Je ne suis pas contente, ma petite Marie de savoir que ton rhume n’est pas encore tout à fait terminé. Je ne veux pas que tu lises haut du tout, et je tiens à ce que tu te gargarises régulièrement matin et soir. Je voudrais qu’Emilie[1] me dise quelle mine tu as et si tu tousses réellement ou si seulement tu fais comme dans les derniers jours de ton séjour à Paris.
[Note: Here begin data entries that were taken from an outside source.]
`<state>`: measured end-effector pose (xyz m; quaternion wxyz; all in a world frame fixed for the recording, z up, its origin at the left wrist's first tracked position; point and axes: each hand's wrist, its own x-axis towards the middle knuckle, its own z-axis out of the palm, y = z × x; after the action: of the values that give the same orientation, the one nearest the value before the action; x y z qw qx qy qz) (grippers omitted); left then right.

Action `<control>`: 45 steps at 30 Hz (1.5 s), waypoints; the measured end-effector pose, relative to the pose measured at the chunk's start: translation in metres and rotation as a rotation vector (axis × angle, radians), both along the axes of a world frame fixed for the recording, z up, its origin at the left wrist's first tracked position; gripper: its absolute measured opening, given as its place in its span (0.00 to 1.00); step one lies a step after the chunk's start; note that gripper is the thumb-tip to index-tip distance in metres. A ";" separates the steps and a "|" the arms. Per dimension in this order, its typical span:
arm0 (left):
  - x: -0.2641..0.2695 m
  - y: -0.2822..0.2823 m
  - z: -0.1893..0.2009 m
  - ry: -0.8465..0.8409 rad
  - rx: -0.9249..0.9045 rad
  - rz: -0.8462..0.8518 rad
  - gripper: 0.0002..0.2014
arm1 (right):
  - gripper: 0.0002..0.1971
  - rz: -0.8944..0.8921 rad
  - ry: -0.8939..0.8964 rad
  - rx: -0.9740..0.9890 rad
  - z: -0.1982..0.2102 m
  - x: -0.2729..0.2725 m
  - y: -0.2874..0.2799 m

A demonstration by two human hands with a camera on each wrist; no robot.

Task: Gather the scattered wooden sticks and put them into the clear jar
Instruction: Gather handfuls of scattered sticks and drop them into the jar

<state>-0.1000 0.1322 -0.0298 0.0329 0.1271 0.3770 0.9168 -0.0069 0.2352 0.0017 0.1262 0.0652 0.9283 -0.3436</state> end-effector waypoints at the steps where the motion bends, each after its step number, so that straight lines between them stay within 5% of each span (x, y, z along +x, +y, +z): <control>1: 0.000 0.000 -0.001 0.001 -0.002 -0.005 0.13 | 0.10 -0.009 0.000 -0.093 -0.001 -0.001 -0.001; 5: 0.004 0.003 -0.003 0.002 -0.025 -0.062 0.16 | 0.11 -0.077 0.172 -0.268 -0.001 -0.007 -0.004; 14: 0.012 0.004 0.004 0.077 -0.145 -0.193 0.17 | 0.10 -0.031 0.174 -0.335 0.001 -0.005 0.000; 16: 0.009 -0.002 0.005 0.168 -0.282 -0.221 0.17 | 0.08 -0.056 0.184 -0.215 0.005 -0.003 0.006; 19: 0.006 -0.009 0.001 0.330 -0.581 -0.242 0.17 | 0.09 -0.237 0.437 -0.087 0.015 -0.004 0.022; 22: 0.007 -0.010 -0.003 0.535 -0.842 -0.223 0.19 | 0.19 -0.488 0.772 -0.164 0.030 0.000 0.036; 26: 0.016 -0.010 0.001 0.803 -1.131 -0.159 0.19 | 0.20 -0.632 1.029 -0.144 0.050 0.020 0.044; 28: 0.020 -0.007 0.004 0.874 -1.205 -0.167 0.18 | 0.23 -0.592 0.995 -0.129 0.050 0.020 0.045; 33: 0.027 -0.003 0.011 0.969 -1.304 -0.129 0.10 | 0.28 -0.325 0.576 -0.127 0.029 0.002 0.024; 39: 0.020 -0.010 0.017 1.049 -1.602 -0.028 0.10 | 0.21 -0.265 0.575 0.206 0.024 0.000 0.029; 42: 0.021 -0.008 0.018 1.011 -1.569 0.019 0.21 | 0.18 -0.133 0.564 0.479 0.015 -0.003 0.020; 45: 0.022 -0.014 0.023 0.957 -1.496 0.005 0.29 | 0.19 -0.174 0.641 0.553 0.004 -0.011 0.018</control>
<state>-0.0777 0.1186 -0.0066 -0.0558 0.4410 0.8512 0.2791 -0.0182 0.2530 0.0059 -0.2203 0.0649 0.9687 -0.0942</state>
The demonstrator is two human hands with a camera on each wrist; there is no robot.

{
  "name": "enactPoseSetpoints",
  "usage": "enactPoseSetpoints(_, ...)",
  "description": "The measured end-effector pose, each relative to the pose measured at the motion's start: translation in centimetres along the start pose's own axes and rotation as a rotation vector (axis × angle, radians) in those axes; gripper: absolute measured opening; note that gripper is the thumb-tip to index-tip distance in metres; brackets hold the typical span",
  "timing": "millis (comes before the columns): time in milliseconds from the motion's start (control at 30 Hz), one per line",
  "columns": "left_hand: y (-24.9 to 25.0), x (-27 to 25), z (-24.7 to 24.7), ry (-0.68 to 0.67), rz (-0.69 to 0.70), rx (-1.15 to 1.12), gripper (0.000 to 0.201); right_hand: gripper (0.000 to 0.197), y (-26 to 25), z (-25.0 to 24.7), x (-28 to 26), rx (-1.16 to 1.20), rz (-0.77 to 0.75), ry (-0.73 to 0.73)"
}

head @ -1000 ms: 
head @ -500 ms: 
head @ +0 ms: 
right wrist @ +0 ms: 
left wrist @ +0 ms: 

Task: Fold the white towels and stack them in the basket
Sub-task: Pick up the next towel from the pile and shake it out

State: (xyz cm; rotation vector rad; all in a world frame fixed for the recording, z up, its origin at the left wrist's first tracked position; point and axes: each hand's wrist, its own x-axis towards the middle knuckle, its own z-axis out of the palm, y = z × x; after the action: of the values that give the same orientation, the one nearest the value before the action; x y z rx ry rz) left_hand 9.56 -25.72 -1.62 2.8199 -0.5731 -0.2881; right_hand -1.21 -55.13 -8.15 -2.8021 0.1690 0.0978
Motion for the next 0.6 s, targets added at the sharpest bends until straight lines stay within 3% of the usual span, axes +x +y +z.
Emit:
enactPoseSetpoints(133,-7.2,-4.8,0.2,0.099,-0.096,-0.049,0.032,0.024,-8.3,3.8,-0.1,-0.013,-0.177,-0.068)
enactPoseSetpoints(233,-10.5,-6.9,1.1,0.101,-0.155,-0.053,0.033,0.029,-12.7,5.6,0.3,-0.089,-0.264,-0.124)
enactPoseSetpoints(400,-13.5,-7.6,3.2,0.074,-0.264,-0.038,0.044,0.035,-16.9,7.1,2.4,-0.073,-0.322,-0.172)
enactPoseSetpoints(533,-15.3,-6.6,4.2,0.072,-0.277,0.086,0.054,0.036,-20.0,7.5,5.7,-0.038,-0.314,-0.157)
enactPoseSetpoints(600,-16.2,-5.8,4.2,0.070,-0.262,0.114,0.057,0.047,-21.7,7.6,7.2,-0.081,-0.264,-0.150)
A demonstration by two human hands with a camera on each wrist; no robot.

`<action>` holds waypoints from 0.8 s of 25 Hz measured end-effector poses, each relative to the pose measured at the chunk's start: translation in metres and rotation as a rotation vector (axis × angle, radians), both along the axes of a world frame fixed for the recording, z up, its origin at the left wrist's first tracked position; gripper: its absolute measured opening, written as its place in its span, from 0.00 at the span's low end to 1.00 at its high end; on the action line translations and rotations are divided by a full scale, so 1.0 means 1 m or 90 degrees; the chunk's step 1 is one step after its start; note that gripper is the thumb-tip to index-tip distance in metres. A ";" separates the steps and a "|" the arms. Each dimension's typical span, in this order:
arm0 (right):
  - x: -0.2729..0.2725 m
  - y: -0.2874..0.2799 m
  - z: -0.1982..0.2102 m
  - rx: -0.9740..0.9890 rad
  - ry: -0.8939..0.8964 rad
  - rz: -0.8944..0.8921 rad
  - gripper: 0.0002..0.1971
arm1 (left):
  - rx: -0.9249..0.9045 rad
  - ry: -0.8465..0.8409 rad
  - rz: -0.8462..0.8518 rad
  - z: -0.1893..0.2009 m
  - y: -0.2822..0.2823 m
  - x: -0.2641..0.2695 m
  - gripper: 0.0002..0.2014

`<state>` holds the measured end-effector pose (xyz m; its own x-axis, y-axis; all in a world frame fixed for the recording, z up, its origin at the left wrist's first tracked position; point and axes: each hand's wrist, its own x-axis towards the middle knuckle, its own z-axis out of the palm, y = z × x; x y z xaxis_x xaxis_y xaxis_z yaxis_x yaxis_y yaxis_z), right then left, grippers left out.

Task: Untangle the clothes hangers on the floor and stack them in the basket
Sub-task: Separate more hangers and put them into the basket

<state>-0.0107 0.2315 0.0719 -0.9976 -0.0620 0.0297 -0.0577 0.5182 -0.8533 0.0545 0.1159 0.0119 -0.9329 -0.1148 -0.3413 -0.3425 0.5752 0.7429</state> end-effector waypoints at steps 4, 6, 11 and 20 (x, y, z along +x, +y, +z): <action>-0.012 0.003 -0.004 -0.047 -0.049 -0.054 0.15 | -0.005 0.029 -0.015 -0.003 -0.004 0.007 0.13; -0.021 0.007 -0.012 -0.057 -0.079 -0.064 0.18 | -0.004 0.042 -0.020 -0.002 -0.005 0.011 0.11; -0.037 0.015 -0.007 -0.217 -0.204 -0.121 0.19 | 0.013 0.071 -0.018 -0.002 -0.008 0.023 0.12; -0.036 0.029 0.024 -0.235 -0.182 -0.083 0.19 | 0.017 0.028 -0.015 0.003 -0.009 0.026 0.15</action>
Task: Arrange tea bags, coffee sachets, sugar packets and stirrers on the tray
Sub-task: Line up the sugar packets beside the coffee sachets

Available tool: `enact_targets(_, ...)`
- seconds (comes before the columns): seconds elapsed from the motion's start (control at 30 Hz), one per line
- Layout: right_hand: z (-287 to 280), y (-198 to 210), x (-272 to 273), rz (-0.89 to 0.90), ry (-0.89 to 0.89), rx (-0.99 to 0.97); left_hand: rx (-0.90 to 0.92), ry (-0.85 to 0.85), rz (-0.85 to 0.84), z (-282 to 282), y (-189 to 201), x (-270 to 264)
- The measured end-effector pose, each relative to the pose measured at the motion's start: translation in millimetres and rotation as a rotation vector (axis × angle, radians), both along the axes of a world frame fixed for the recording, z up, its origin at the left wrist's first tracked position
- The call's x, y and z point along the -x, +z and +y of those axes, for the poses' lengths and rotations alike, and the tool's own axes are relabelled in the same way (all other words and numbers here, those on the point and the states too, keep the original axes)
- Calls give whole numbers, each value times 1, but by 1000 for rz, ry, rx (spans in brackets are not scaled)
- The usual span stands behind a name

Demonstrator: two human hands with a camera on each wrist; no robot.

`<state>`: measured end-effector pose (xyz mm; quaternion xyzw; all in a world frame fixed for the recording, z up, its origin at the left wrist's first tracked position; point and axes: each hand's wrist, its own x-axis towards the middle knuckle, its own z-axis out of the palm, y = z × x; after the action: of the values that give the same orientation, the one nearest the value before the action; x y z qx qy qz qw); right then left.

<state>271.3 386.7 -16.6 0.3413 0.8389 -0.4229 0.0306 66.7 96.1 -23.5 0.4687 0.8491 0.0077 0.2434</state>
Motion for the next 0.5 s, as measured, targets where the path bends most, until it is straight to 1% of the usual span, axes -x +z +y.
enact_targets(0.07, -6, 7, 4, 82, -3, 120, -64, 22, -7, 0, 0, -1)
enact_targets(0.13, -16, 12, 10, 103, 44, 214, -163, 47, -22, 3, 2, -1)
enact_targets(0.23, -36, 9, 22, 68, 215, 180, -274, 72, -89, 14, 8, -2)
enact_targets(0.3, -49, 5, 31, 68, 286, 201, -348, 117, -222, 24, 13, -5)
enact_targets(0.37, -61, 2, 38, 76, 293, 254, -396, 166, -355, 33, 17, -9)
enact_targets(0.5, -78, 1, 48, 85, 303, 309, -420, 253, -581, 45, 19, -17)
En effet, mon enfant chérie, il est très ennuyeux d’oublier ce qu’on sait, mais ne te tourmente pas ; en lisant, tout ce que tu as appris te [redescendra] ; tu es encore bien jeune et tu dois encore travailler. Tu es comme tout le monde, et tu ne fais nullement exception à la règle, lorsqu’à ton âge on ne continue pas à s’occuper de choses sérieuses, on ne sait plus rien en fort peu de temps ; si au contraire on emploie bien ses journées et si on ne tombe pas dans les lectures frivoles, on acquiert beaucoup. Ce qui me désolerait ce serait de vous voir choisir des livres amusants, qui ne vous apprennent rien et qui, sans être mauvais, vous retirent le goût de tout ce qui peut être utile. Mais je n’ai pas peur, mes deux filles chéries sont trop raisonnables pour se laisser aller à suivre les conseils des uns et des autres, je n’ai donc pas besoin de faire la sévère.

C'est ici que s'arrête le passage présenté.